Short term loans may be used to finance various requirements throughout the production or trade cycle, or until goods delivery or payment receipt in a commercial transaction, as well as for other short term needs or to cover short term discrepancies between funds inflow and outflow. Short term loans are approved for maximum 12-month maturity.
Working Capital Loan
UniCredit Bank offers this type of loan as a solution for occasional and temporary obstacles in successful business doing. This type of loan may be used to finance working capital required for a single transaction or due to lack of working capital due to increased production/trade volumes, extending longer payment terms to customers, seasonal increase of inventories, and gaps between inflows and outflows. Depending on client requirements and specific features of the transaction to be financed, we offer loans in a variety of amounts, maturities and repayment methods.
Overdraft is used for the purpose of current liquidity - to cover short term maturity mismatch between inflows and outflows in the company's transactional account (e.g. occasional time mismatching of accounts payable and receivable, taxes, payroll, etc.), as well as to finance other working capital requirements. This product is created for corporate clients who doesn’t have permanent lack of working capital, but during business activities due to various reasons, , they confront, on a case by case basis, maturity mismatching of trade payables and receivables (suppliers, taxes, payroll, etc.). Approved funds are available at any time when required by the client, while the loan is repaid and closed automatically with any inflow to the company's transactional account. The loan amount is defined based on average turnover of the transactional account, and it is approved for 12-month period.

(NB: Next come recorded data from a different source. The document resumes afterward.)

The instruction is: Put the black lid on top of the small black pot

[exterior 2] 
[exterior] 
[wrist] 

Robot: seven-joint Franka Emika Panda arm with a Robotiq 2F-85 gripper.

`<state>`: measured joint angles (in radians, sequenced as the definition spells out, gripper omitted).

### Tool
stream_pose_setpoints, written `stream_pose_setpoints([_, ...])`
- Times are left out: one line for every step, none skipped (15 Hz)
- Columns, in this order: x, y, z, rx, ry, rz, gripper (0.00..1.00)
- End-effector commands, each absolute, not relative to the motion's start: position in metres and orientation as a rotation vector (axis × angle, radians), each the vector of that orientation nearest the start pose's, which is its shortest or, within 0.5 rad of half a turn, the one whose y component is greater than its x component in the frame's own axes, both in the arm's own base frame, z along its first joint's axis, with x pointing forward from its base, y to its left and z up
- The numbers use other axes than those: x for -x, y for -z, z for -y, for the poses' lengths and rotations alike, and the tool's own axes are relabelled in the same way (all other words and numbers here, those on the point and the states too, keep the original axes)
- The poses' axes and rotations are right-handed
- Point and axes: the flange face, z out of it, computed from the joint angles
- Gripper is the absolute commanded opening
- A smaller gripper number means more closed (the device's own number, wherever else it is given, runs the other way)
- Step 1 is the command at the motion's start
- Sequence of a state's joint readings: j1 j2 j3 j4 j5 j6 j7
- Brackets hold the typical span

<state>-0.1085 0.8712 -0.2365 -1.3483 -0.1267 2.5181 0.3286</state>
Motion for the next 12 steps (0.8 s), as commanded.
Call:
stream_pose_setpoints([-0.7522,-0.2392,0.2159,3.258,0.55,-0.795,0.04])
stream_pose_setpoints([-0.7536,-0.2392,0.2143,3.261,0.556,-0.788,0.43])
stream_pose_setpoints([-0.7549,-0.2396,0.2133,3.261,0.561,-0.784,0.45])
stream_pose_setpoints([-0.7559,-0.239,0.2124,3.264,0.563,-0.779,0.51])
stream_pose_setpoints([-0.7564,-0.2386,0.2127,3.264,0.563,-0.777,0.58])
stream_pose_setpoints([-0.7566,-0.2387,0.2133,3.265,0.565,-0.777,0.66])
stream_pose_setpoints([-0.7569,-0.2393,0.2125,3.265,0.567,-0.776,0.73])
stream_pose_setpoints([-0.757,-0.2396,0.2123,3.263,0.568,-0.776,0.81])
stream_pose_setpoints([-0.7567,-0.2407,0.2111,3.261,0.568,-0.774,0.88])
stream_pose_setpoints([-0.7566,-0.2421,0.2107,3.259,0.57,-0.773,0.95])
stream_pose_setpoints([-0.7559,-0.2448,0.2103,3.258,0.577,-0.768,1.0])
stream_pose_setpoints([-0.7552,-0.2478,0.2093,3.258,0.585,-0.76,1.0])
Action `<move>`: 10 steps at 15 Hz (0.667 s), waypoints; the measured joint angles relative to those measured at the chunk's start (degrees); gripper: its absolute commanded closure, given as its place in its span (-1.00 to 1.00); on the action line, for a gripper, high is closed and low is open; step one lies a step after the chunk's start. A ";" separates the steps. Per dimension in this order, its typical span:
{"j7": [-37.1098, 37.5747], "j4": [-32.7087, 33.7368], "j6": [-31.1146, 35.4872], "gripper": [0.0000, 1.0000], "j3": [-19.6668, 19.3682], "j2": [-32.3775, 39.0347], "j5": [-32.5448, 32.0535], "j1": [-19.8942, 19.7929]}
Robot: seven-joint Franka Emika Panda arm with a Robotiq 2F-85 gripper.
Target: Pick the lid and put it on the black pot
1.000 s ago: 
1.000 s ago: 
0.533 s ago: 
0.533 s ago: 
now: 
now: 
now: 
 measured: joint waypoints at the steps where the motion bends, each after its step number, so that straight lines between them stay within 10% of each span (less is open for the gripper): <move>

Loans to Finance Receivables in the Country from First-class Customers
UniCredit Bank Product Catalogue contains a loan to finance local receivables from first-class customers, which provides you with an option of accelerating the company's cash flow, i.e. to turn receivables from customers into cash. The prerequisite for this type of loan is a documented proof of such client's receivables from first-class customers with a pre-defined maturity, while the loan amount represents a percentage of a single invoice (up to 80%). Repayment of loan is either bullet or revolving principle - depending on specific features of the transaction to be financed, while maturity varies from 45 days up to maximum of 12 months.
Our products for Financial Institutions are available to insurance and leasing companies, as well as microcredit organisations, but not to banks.